諦めず、チャレンジすること

 9月1日から6日までタイのバンコクで研修があり、5日目にはタイ国政府観光庁(Tourism Authority of Thailand (TAT)に訪問させて頂きました。TATとは、政府の観光機関でありマーケティングとプロモーションの専門家集団です。外国人だけではなくタイ人の旅行の促進も行なっています。28の海外拠点があり、日本でも東京、大阪、福岡と3つあります。そこではタイの観光に関する情報を得ることが可能です。ここでは、TATの鹿野様からタイの観光振興政策についての話をお伺いしました。TATは観光庁専門の建物で、日本と違い他の部署が混合していませんでした。
 まず、昨年度の訪タイ外国人数は約2400万人。東アジアが約816万人と一番多く、次に東南アジアが739万人、ヨーロッパが630万人です。そのうち10%が旅行による訪タイで、この旅行業のみで約3兆円の収益を生んでいます。日本からは昨年約153万人、1日に約4,214人もの日本人が訪タイしました。

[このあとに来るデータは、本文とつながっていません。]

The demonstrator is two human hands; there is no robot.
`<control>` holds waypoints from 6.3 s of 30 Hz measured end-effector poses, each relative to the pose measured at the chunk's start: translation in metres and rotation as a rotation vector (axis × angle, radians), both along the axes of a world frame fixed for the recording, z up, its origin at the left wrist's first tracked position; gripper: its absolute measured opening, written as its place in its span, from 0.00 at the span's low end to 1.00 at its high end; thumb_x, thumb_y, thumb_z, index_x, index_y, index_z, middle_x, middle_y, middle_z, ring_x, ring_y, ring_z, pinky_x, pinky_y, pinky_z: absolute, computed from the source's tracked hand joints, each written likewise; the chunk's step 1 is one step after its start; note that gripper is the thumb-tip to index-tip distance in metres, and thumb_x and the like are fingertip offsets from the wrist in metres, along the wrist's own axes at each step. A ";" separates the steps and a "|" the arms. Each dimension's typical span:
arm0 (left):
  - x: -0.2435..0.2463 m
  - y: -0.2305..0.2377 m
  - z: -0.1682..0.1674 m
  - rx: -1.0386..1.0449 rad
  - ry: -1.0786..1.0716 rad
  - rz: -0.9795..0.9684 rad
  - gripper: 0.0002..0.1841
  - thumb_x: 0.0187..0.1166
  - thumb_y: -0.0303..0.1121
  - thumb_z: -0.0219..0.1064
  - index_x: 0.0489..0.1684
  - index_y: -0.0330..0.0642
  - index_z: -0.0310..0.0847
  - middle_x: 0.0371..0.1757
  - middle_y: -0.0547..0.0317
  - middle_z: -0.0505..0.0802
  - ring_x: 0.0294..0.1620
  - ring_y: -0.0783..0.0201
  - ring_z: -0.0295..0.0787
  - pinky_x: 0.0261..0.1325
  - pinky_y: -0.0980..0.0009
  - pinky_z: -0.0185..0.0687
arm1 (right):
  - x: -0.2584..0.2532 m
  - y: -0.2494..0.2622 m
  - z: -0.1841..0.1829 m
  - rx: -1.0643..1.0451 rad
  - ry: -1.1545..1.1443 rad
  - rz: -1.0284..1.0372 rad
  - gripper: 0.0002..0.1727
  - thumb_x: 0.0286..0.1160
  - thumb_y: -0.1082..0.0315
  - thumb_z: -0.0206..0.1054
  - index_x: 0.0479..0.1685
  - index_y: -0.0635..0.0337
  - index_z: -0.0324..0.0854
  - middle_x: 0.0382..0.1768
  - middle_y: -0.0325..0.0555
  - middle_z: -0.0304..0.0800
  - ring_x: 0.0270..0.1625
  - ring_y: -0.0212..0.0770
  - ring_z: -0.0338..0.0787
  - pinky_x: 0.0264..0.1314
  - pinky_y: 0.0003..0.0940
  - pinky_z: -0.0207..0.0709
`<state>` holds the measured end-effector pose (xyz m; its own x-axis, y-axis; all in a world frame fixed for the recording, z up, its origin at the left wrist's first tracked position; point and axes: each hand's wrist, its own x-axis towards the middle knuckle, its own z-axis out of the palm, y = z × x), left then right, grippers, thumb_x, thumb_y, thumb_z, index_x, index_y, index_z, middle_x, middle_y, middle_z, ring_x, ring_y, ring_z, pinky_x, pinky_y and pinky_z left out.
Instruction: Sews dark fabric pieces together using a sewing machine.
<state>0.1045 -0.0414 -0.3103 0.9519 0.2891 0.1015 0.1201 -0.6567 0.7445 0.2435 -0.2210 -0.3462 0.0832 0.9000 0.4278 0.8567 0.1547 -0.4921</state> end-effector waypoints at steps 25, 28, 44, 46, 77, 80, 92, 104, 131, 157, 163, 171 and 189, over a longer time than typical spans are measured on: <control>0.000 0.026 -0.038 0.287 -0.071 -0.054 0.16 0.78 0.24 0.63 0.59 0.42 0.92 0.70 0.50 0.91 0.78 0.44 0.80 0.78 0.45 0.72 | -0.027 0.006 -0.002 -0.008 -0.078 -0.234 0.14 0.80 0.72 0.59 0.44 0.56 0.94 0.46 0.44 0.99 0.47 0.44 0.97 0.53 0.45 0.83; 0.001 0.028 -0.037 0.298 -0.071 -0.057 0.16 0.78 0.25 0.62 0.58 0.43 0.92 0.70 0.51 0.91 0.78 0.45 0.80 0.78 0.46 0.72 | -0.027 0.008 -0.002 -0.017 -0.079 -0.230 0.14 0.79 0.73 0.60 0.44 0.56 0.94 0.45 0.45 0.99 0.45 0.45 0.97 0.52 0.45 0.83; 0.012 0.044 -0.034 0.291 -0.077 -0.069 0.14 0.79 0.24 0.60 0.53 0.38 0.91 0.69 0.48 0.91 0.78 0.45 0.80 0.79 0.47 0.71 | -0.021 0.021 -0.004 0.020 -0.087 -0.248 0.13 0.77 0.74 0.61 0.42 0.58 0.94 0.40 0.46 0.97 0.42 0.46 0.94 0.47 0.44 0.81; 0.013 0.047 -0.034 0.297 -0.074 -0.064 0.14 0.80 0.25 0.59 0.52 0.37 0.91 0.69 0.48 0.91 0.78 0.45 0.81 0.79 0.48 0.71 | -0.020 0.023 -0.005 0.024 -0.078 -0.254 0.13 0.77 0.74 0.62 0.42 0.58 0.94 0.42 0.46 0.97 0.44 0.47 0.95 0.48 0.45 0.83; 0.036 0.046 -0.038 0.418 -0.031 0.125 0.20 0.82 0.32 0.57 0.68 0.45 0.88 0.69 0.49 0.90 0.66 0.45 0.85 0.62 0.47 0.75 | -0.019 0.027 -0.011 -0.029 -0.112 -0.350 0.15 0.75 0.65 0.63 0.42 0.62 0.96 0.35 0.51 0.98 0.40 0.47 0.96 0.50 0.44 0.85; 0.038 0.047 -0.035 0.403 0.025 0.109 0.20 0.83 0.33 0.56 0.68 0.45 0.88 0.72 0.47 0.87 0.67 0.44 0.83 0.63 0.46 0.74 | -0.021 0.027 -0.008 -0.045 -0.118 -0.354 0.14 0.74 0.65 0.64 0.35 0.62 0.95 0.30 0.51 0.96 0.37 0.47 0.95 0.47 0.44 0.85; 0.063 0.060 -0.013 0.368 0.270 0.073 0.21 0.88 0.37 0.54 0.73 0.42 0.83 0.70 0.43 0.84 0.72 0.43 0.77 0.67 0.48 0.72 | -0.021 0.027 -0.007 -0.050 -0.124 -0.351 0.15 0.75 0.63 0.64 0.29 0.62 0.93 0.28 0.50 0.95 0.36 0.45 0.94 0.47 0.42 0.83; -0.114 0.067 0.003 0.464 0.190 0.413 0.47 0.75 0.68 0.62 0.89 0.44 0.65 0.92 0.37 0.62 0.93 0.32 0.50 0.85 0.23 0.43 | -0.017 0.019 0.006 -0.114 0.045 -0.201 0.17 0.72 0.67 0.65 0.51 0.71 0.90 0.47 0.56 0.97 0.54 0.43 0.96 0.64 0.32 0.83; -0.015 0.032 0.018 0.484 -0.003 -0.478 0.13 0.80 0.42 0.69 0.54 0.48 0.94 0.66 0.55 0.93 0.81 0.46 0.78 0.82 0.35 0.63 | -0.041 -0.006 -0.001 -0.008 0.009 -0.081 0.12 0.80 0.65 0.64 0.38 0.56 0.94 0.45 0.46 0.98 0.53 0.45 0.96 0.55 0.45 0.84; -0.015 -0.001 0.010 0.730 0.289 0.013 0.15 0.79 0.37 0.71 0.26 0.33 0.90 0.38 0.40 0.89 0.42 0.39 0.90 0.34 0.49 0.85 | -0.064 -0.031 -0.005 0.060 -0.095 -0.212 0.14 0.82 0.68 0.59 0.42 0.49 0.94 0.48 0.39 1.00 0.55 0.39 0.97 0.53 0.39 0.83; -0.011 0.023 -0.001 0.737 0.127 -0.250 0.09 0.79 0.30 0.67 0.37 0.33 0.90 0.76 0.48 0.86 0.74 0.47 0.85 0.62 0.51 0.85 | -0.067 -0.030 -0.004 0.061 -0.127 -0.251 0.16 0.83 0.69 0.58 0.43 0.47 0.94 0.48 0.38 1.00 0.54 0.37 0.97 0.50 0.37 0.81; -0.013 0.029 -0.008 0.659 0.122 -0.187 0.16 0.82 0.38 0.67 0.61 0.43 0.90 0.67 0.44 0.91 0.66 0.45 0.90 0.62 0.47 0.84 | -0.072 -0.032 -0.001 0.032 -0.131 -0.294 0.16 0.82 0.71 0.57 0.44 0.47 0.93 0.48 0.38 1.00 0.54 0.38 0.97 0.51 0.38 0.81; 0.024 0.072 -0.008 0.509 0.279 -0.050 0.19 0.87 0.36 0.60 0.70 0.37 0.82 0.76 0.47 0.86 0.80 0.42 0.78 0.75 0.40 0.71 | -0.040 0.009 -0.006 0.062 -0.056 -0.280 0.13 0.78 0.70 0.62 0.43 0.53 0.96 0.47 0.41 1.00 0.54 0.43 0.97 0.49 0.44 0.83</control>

72%がリピーターによる訪タイで、また来たくなる国です。そして、ハイシーズンとオフシーズンがありますが4月から6月と9月から10月のオフシーズにはタイ人に向けた旅行を促進し、そのバランスを保っています。パッケージ旅行ではなく、旅行会社を通さずに個人で手配をする個人手配旅行が世界的な傾向として増えておりその理由としても、LCCによる格安航空券などがあります。しかし、個人旅行客が増えると国中に経済効果がおこるという強みがあります。はじめは旅行会社を通して海外へ行ったりしますが、何度もタイを訪れたリピーターは自ら様々な地域へ行きます。その際、人が散らばれば国中に経済効果が広がるということです。その中で、個人では対応できないことを旅行会社が取り組むことが重要となってきます。

 タイの現状として、最近でもクーデターがあり、この研修もタイバンコクへ行けるか不安でした。このような不安が世界に長く広がれば、訪タイ外国人は増加しません。SARSや、津波などの災害等、政治不安など、そのたびにあきらめずプロモーションをし、安心・安全イメージの創出をしてきたタイですが、海外の拠点でも宣伝しメディアによるイメージ戦略や、安全のメッセージを旅行会社に送り出す努力が、今のタイを支えているのではないでしょうか。消費者への働きかけとして電車のラッピングが挙げられます。旅行会社の店頭販売員にも視察旅行としてタイへの視察を推進したりしています。
 Thainess(タイらしさ)を追求しており、タイ料理、体験型の生活文化、伝統行事やタイスパといった、タイをブランディングし、これだけのお金でこれだけ素晴らしい体験ができるということがタイの強みでもあります。Two-way Tourismも積極的に取り組んでおり、現在タイではビザが無くても入国できる国が60カ国あります。自治体やJATAとも提携しています。地元経済に継続的な恩恵にするには、地元の人をスタッフとして教育することで、タイ人のホスピタリティを更に高めるとともにそのホスピタリティも観光資源として活用することが可能となります。
 世界の産業の中でも観光はとても大きな産業です。必要なのは人材であり、その人材に私が少しでも将来の観光推進の力になればと思います。今回このタイバンコク研修では、新しいことを創っていく、チャレンジをするということを改めて学びました。単純にまた行きたいと思うような体験、交流があり、言葉に表せないような貴重な経験をさせて頂きました。森山先生、清水先生、並びにご協力いただきました皆様、本当にありがとうございました。